What is the Holy Spirit telling us about the way we view our human sexuality? Is ‘gayness’ to be a barrier to a call to ministry in the church – even a ministry as priest – as  race and gender once were?

During the past week this week we learnt that scientist were able to create what they call artificial life. Was it not the Holy Spirit guiding that process? We have seen advances in medicine over time which could only have been made possible through the guidance of the Holy Spirit, even if those scientists did not believe it. These advances can have their negative effects as human beings use their discoveries for selfish purposes but we know that God gives knowledge and it is only through using this gift that mankind is able to discover other truths.

Are we to worry then when there are things in life which we cannot bear? No. But we must have faith that God through the Holy Spirit will ultimately guide us into all truth.

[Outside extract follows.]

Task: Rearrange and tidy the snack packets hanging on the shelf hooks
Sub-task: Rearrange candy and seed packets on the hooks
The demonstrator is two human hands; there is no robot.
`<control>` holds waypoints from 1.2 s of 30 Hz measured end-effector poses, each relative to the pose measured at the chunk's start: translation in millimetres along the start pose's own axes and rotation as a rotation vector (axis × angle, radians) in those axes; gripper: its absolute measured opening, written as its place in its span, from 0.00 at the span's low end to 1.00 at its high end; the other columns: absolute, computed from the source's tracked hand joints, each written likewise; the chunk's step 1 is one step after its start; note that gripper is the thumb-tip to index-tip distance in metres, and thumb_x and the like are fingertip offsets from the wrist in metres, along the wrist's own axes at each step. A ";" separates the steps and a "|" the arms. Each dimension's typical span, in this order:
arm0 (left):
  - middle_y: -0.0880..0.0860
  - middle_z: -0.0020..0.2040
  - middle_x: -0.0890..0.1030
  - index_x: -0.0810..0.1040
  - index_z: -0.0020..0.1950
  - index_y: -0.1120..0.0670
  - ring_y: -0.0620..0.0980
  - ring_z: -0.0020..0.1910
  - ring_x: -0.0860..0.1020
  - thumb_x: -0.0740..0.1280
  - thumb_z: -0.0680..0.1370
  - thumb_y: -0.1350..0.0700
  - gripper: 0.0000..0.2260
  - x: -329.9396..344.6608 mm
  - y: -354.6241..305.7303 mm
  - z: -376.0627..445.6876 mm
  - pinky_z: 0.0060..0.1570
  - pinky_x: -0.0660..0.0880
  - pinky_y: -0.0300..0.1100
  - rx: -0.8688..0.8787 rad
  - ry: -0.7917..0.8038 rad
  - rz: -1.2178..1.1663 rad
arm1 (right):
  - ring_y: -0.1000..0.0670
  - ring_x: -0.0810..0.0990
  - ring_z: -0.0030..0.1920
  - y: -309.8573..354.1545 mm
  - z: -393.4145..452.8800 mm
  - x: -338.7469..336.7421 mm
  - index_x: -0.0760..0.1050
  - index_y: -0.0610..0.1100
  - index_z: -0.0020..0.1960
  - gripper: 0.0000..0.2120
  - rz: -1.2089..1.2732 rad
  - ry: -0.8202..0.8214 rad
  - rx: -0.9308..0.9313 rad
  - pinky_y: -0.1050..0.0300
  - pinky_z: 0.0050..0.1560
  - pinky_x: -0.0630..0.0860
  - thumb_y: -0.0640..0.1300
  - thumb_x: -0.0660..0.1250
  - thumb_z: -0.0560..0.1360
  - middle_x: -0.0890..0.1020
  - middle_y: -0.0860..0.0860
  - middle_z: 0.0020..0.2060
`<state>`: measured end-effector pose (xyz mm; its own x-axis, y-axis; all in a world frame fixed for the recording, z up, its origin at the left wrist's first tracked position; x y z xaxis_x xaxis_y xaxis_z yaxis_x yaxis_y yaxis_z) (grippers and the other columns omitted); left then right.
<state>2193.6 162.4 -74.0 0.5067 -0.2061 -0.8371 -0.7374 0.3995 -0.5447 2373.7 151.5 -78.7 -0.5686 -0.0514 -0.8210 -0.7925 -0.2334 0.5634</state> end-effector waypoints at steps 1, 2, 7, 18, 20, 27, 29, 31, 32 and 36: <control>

As we observe another Trinity Sunday then brothers and sisters let us be concerned to experience, with all humility, the God who is perfectly revealed in the world through the Trinity – the God who was there before and at the beginning, who entered into history in Jesus His Son and who is alive now in the world through the Holy Spirit. Let us seek to experience God as He reveals Himself in all fields of human endeavour recognizing that it is not only in the church that God is revealed.

And finally let us seek to grow more and more in faith that God may also be revealed through our lives as we allow our thoughts and words and actions to be open to God and guided and directed by His Holy Spirit.